Training Parameters And Accuracy Measures

Our platform provides the flexibility to adjust a set of training parameters. There are general training parameters and advanced training options that could influence the model predictions. The predictions are measured on the basis of a set of accuracy measures or metrics that are also discussed in this section.


Training Options

Once you have fulfilled all the feature group requirements for the use case, you can set the following general and advanced training configuration options to train your ML model:

Training Option Name Description Possible Values
Name The name you would like to give to the model that is going to be trained. The system generates a default name depending upon the name of the project the model is a part of. The name can be comprised of any alphanumeric character and the length can be anywhere from 5 to 60 characters.
Set Refresh Schedule (UTC) Refresh schedule refers to the schedule when your dataset is set to be replaced by an updated copy of the particular dataset in context from your storage bucket location. This value to be entered is a CRON time string that describes the schedule in UTC time zone. A string in CRON Format. If you're unfamiliar with Cron Syntax, Crontab Guru can help translate the syntax back into natural language.

Advanced Training Options

For Advanced Options, our AI engine will automatically set the optimum values. We recommend overriding these options only if you are familiar with deep learning.
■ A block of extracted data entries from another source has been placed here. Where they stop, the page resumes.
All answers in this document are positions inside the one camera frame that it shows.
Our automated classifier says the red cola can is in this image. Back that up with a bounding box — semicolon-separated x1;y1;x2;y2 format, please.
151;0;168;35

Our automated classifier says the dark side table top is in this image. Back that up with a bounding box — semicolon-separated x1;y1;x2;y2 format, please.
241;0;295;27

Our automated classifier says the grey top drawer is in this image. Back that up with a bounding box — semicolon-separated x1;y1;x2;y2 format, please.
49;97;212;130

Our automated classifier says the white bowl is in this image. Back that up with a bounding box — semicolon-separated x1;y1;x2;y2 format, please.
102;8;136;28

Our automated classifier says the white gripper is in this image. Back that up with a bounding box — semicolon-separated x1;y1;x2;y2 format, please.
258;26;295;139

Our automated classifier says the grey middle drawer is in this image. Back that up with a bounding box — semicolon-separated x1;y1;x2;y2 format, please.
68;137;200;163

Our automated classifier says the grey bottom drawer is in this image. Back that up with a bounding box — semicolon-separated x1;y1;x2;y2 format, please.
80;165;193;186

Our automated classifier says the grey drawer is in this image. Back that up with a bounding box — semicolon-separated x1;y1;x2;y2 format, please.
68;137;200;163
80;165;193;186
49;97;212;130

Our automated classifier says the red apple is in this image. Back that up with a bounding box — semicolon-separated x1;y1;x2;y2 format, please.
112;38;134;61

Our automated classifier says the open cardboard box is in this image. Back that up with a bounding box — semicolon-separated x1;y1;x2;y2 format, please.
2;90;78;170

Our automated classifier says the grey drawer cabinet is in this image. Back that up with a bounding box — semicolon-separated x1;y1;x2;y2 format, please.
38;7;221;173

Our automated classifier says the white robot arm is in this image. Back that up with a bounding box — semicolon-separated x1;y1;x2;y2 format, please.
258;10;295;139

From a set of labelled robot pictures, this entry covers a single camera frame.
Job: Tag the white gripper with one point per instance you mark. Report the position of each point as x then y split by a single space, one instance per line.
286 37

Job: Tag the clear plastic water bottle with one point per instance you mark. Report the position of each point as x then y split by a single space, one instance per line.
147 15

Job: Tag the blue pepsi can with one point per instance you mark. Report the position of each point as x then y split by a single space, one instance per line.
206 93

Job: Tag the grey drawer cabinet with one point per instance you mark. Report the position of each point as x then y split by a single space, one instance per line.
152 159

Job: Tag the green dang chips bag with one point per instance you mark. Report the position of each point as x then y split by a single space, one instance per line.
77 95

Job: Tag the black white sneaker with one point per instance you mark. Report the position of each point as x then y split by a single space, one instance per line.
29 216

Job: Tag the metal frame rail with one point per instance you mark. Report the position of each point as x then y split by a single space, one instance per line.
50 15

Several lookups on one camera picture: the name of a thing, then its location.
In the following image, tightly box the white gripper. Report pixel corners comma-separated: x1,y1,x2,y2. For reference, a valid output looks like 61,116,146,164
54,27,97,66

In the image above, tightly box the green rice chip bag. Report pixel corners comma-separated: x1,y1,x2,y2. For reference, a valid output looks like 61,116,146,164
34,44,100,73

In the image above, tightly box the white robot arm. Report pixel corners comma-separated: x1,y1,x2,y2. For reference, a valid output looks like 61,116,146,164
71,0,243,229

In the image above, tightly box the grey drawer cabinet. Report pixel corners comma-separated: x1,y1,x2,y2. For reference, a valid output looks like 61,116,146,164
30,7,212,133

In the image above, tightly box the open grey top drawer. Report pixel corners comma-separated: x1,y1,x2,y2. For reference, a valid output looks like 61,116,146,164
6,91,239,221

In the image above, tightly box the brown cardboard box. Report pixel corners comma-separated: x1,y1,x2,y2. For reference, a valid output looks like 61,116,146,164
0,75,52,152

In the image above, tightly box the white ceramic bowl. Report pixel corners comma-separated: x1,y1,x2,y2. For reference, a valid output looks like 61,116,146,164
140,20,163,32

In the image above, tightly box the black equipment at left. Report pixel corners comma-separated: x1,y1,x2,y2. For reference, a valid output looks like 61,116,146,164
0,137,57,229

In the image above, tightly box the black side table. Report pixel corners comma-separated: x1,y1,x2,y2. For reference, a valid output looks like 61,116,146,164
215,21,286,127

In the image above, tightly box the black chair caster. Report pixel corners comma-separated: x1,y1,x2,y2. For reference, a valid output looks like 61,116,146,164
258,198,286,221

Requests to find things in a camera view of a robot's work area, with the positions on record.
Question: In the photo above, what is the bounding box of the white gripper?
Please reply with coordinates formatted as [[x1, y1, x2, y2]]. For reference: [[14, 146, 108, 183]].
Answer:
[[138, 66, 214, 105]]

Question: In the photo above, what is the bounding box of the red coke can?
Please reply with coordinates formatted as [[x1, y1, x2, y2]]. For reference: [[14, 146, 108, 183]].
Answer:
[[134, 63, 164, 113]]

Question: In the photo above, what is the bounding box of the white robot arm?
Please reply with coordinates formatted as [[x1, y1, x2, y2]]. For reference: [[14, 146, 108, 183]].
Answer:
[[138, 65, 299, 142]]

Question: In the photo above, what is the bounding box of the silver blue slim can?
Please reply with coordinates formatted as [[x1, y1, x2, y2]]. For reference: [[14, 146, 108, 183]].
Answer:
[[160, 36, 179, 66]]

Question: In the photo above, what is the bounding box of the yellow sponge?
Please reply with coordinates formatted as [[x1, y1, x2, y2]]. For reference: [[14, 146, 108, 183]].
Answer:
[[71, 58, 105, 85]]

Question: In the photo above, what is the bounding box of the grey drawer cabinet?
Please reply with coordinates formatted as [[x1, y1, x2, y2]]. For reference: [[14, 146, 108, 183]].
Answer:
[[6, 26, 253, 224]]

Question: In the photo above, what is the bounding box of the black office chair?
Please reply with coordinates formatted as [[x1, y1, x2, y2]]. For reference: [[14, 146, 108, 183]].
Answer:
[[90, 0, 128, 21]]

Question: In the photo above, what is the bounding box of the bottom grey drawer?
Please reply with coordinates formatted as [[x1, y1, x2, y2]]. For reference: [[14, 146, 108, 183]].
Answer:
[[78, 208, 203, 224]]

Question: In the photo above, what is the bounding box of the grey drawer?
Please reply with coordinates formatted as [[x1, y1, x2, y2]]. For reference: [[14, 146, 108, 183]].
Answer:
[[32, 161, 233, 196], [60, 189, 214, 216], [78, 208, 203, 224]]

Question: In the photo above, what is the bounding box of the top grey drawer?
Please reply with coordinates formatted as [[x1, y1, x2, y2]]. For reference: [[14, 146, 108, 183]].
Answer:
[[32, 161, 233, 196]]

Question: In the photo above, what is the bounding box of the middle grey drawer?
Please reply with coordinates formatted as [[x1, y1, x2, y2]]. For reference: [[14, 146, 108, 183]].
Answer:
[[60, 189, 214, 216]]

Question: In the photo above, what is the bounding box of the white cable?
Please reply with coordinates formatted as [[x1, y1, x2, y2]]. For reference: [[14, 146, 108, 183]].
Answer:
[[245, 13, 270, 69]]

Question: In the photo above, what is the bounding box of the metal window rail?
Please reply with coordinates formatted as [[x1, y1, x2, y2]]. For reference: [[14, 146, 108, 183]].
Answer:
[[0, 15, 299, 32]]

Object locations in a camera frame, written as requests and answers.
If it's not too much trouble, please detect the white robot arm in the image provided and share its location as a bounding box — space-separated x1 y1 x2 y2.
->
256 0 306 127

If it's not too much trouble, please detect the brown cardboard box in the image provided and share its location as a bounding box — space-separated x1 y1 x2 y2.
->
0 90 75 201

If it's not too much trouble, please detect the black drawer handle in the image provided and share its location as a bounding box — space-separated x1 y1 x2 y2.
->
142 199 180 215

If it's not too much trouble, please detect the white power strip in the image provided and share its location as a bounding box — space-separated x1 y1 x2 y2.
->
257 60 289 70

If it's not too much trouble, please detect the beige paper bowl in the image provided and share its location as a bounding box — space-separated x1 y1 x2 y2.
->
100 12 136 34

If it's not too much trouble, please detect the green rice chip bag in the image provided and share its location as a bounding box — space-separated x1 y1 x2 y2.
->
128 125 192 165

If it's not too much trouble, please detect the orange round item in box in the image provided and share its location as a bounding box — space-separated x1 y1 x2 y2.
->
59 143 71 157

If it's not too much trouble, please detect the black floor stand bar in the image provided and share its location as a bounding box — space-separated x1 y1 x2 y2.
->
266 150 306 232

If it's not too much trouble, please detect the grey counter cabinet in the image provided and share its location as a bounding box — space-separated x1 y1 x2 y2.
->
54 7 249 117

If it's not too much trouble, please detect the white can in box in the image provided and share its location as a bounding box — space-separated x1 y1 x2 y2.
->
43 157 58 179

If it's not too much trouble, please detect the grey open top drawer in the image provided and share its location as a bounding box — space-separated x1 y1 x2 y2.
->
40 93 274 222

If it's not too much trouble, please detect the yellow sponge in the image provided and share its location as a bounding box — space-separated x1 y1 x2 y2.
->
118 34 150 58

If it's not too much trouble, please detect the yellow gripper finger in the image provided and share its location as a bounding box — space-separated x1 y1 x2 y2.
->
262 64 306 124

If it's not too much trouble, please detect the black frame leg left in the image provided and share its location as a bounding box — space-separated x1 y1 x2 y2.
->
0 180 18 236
Overview of Advanced Options:

Training Option Name API Configuration Name Description Possible Values
Test Split TEST_SPLIT Percentage of the dataset to use as test data. A range from 5% to 20% of the dataset as test data is recommended. The test data is used to estimate the accuracy and generalizing capability of the model on unseen (new) data. Percentage of the dataset to use as test data. A range from 5% to 20% of the dataset as test data is recommended. The test data is used to estimate the accuracy and generalizing capability of the model on unseen (new) data.
Dropout DROPOUT Dropout percentage in deep neural networks. It is a regularization method used for better generalization over new data. The key idea is to randomly drop units (along with their connections) from the neural network during training. This prevents units from co-adapting too much and enhances their isolated learning. 0 to 90
Batch Size BATCH_SIZE The number of data points provided to the model at once (in one batch) during training. The batch size impacts how quickly a model learns and the stability of the learning process. It is an important hyperparameter that should be well-tuned. For more details, please visit our Blog. 16 / 32 / 64 / 128
Spike Up SPIKE_UP Detect outliers with a high value. true/false
Value High VALUE_HIGH Detect unusually high values. true/false
Mixture of Gaussians MIXTURE_OF_GAUSSIANS Detect unusual combinations of values using mixture of Gaussians. true/false
Variational Autoencoder VARIATIONAL_AUTOENCODER Detect unusual combinations of values using variational autoencoder. true/false
Spike Down SPIKE_DOWN Detect outliers with a low value. true/false
Trend Change TREND_CHANGE Detect changes to the trend. true/false
Experiment Mode EXPERIMENT_MODE Switch to an experimental mode. no_experiment / experiment_a
Code Version CODE_VERSION Switch to a legacy version of the codebase. 2.0 / 1.0

Metrics

Our AI engine will calculate the following metrics for this use case:

Metric Name Description
Mean of Reconstruction Error While approximating complex data distributions to identify useful patterns in data, the objective is to find the most optimal distribution from a set of many possible distributions. This objective is achieved by minimizing the difference between the distribution within the input data points and the target distribution (approximated distribution). This difference is known as reconstruction error. The mean of reconstruction error is the average of all reconstruction errors from all the test data points. Elaborating more on reconstruction error, variational inference is a technique in statistics that is used to approximate complex distributions. The idea is to set a parametrized family of distribution (for example the family of Gaussians, whose parameters are the mean and the covariance) and to look for the best approximation of our target distribution among this family. The best element in the family is one that minimize a given approximation error measurement (most of the time the Kullback-Leibler divergence between approximation and target) and is found by gradient descent over the parameters that describe the family. This approximation error measurement is called reconstruction error. For further details, please visit this link.
Standard Deviation of Reconstruction Error The standard deviation of reconstruction error is the square root of the average of the squared differences of reconstruction error value from the mean of reconstruction error.